§ EXERCISE
The answer is all of the data, repeated exactly.

§ DATA BELOW

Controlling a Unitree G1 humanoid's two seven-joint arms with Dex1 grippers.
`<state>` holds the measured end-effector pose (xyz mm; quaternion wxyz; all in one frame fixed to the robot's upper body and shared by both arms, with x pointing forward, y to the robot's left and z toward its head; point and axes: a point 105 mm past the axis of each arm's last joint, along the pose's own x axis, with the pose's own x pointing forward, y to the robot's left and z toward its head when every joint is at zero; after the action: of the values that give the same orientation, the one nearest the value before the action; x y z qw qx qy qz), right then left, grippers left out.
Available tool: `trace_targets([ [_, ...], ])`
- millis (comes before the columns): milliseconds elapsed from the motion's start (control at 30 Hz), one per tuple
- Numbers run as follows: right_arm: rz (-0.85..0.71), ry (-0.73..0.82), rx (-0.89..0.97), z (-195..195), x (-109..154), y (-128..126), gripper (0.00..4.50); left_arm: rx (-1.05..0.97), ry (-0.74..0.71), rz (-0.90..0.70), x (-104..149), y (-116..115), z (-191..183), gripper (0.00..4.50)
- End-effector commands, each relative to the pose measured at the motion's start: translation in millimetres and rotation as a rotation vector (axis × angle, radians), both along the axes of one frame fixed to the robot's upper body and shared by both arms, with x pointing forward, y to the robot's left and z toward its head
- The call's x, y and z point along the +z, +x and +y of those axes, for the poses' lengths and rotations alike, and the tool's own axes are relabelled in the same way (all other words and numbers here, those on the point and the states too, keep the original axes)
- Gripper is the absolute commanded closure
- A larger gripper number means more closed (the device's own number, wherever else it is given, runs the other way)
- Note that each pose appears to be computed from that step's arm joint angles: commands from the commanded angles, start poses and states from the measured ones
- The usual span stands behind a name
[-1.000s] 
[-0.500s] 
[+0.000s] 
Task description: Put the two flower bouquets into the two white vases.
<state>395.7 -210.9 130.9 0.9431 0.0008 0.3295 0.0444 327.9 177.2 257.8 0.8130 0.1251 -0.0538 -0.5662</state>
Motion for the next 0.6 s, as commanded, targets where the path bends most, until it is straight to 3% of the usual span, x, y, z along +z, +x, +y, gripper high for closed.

§ REPLY
Controlling a Unitree G1 humanoid's two seven-joint arms with Dex1 grippers.
`<state>` holds the measured end-effector pose (xyz mm; quaternion wxyz; all in one frame fixed to the robot's upper body and shared by both arms, with x pointing forward, y to the robot's left and z toward its head; point and axes: a point 105 mm past the axis of each arm's last joint, along the pose's own x axis, with the pose's own x pointing forward, y to the robot's left and z toward its head when every joint is at zero; after the action: of the values that give the same orientation, the one nearest the value before the action; x y z qw qx qy qz), right then left, grippers left out.
Available tool: `trace_targets([ [_, ...], ])`
- millis (comes before the columns): milliseconds elapsed from the motion's start (control at 30 Hz), one per tuple
- Numbers run as follows: right_arm: rz (-0.85..0.71), ry (-0.73..0.82), rx (-0.89..0.97), z (-195..195), x (-109..154), y (-128..126), gripper (0.00..4.50); left_arm: rx (-1.05..0.97), ry (-0.74..0.71), rz (-0.90..0.70), x (-104..149), y (-116..115), z (-191..183), gripper (0.00..4.50)
- End-effector commands, each relative to the pose measured at the motion's start: translation in millimetres and rotation as a rotation vector (axis × angle, radians), both along the axes of one frame fixed to the robot's upper body and shared by both arms, with x pointing forward, y to the robot's left and z toward its head
- The call's x, y and z point along the +z, +x and +y of those axes, for the poses' lengths and rotations alike, and the tool's own axes are relabelled in the same way (all other words and numbers here, those on the point and the states too, keep the original axes)
- Gripper is the absolute commanded closure
- A larger gripper number means more closed (the device's own number, wherever else it is given, runs the other way)
- Note that each pose appears to be computed from that step's arm joint angles: commands from the commanded angles, start poses and states from the measured ones
- The usual span stands behind a name
[-1.000s] 
[-0.500s] 
[+0.000s] 
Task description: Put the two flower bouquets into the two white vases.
<state>395.7 -210.9 130.9 0.9431 0.0008 0.3295 0.0444 327.9 177.2 257.8 0.8130 0.1251 -0.0538 -0.5662</state>
Motion for the next 0.6 s, as commanded, targets where the path bends most, until it is straight to 3% of the usual span, x, y, z along +z, +x, +y, gripper high for closed.

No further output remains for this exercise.